Source records
* * * * * * * * *

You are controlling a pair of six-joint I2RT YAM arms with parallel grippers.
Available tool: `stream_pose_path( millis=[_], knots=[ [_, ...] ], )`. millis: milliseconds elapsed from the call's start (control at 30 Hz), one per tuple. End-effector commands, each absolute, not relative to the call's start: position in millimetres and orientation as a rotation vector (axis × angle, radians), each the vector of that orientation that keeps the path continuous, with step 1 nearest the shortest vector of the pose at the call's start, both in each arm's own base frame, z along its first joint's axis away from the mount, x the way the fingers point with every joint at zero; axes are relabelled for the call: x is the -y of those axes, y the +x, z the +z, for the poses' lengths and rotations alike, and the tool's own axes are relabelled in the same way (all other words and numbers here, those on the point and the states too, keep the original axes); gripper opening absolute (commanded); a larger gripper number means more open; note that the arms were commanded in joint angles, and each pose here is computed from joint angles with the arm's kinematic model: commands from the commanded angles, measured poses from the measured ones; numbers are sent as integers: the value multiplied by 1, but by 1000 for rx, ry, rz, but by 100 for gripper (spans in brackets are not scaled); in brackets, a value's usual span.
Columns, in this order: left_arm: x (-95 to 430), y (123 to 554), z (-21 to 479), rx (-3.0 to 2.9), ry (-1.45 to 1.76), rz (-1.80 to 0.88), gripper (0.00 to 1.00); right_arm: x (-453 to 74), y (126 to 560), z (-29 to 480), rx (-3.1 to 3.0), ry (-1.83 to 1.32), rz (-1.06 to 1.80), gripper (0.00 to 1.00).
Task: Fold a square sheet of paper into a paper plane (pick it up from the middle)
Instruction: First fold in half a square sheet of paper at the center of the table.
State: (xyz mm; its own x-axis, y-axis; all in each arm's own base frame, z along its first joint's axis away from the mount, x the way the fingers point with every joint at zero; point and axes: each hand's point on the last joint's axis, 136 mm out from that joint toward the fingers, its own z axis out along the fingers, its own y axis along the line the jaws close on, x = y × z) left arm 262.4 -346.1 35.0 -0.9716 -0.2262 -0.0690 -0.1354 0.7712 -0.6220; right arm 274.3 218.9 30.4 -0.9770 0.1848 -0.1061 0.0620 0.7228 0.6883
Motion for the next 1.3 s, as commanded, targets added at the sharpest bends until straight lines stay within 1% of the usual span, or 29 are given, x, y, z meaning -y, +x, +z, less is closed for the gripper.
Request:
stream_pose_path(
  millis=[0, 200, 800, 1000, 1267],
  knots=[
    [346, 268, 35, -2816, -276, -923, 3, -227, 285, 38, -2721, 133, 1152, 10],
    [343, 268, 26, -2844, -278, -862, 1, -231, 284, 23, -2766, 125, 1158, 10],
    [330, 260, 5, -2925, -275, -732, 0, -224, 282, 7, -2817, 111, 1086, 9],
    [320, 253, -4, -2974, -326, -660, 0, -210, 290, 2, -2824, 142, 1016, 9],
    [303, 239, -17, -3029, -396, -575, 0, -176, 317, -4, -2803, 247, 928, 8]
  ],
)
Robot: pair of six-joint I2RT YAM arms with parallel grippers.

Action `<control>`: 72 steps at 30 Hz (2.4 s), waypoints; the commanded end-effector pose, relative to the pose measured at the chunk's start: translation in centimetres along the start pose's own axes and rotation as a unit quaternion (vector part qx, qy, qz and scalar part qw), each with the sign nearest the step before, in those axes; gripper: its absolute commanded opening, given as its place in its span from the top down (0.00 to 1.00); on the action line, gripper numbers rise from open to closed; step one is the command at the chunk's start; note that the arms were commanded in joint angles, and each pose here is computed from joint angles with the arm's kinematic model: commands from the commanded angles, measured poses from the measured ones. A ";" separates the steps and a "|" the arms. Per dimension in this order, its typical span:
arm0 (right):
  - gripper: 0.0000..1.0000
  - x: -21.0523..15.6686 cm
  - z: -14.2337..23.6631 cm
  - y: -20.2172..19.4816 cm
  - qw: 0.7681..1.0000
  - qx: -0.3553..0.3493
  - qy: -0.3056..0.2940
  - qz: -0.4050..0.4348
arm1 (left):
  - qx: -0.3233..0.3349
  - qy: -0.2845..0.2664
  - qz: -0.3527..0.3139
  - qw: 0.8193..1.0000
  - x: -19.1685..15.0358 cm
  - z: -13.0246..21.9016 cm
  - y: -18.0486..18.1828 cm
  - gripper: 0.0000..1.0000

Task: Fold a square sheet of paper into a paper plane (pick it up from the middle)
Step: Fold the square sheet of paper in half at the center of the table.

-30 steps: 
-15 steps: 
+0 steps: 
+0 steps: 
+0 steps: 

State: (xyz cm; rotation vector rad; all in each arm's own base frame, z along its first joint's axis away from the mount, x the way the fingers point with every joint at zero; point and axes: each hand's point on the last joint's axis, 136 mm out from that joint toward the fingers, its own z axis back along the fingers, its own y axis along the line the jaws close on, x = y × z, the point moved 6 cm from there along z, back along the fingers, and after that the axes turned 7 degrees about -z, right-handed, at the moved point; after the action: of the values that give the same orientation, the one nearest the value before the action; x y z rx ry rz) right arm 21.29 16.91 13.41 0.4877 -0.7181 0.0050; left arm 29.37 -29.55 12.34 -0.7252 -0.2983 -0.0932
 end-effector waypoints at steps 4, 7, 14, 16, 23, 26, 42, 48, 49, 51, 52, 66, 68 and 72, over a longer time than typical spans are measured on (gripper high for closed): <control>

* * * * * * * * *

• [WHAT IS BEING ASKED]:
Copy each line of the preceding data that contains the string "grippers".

• [FINAL ANSWER]:
You are controlling a pair of six-joint I2RT YAM arms with parallel grippers.
Robot: pair of six-joint I2RT YAM arms with parallel grippers.

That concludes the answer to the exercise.